Il relitto databile al II secolo a.C. è stato individuato durante una ricognizione nelle acque antistanti la provincia di Palermo effettuata dalla Soprintendenza del Mare della Regione Siciliana a bordo della nave oceanografica Calypso South dell’Arpa Sicilia.
L’intervento ha consentito agli archeologi della Soprintendenza di documentare anche il ricco carico di anfore della nave romana, probabilmente destinate al trasporto di vino e appartenenti al tipo Dressel 1 A.
La nave, attrezzata con strumentazione di alta precisione e condotta dagli specialisti dell’area Mare dell’Agenzia regionale per la protezione dell’ambiente, nelle scorse settimane ha effettuato, insieme alla SopMare, ricognizioni subacquee per verificare la presenza di reperti archeologici in alto fondale; le prime immagini sono state rilevate dai tecnici dell’Arpa nell’ambito delle campagne di monitoraggio svolte mediante il Rov, robot guidato da remoto.

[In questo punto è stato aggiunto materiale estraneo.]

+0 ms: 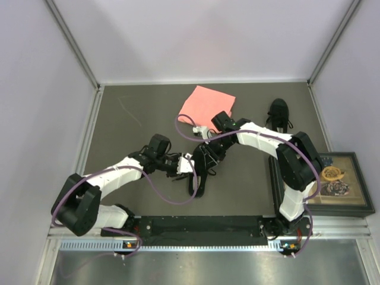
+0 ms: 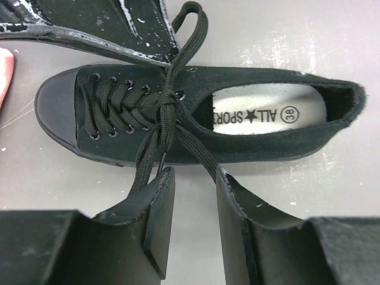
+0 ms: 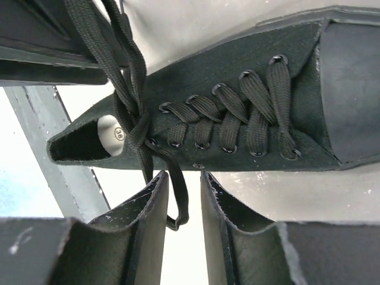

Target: Tie the shoes

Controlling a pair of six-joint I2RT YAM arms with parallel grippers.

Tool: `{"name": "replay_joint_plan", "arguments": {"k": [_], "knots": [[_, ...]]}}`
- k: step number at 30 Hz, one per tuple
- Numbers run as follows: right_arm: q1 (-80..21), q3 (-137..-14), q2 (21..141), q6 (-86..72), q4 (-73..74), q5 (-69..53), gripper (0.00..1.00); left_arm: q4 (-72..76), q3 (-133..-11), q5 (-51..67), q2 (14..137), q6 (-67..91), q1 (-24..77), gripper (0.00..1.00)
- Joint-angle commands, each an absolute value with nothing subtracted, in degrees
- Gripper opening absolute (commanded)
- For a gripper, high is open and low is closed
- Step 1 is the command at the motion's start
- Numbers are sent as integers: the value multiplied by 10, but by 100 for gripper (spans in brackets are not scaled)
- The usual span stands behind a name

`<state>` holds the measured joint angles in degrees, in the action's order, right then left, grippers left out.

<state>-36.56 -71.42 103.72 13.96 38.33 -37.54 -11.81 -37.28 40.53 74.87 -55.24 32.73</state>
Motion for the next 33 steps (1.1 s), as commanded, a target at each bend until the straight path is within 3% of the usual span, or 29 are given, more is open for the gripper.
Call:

«L’individuazione della nave romana sul fondale di Isola delle Femmine – sottolinea l’assessore dei Beni culturali e dell’Identità siciliana, Alberto Samonà – è forse uno dei ritrovamenti più importanti degli ultimi mesi. Ancora più significativo se si considera che è frutto dell’azione congiunta di due organismi regionali. La sinergia del lavoro dei tecnici dell’Arpa Sicilia e della Soprintendenza del Mare, infatti, dimostra che la proficua interazione tra le discipline legate all’ambiente e all’archeologia può contribuire a far emergere dati importantissimi ai fini dell’approfondimento degli studi sul “Mare nostrum”».
«Il Mediterraneo ci restituisce continuamente elementi preziosi per la ricostruzione della nostra storia legata ai commerci marittimi, alle tipologie di imbarcazioni, ai trasporti effettuati, alle talassocrazie, ma anche – precisa la Soprintendente del Mare, Valeria Li Vigni – dati relativi alla vita a bordo e ai rapporti tra le popolazioni costiere. La missione congiunta ha consentito, a distanza di poche settimane, il secondo ritrovamento di eccezionale interesse che segue quello del relitto coevo di Ustica. Il ritrovamento conferma la presenza di numerose permanenze archeologiche nelle fasce batimetriche oltre i 50/80 metri, che ci stimolano a proseguire le nostre ricerche in alto fondale in sinergia con le competenze dei tecnici dell’Arpa, che continuerà a produrre esiti eccellenti».